▶ WORK ITEM
From the data that follows, report how many lines hold the string "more", giving only the number.
(INFORMATION SHOWN)
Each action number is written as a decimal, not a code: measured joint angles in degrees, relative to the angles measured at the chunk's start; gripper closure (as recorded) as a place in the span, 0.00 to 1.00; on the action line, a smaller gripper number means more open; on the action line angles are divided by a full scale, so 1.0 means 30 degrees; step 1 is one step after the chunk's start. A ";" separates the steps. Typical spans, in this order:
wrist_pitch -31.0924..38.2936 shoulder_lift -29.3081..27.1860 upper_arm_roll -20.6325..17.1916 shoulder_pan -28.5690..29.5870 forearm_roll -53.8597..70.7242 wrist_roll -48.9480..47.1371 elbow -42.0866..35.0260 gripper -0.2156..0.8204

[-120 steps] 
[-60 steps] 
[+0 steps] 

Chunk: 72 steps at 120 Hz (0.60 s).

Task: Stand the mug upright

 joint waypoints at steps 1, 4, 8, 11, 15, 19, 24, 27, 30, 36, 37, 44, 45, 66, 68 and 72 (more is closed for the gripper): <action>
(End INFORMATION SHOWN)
▶ RESULT OF THIS TASK
2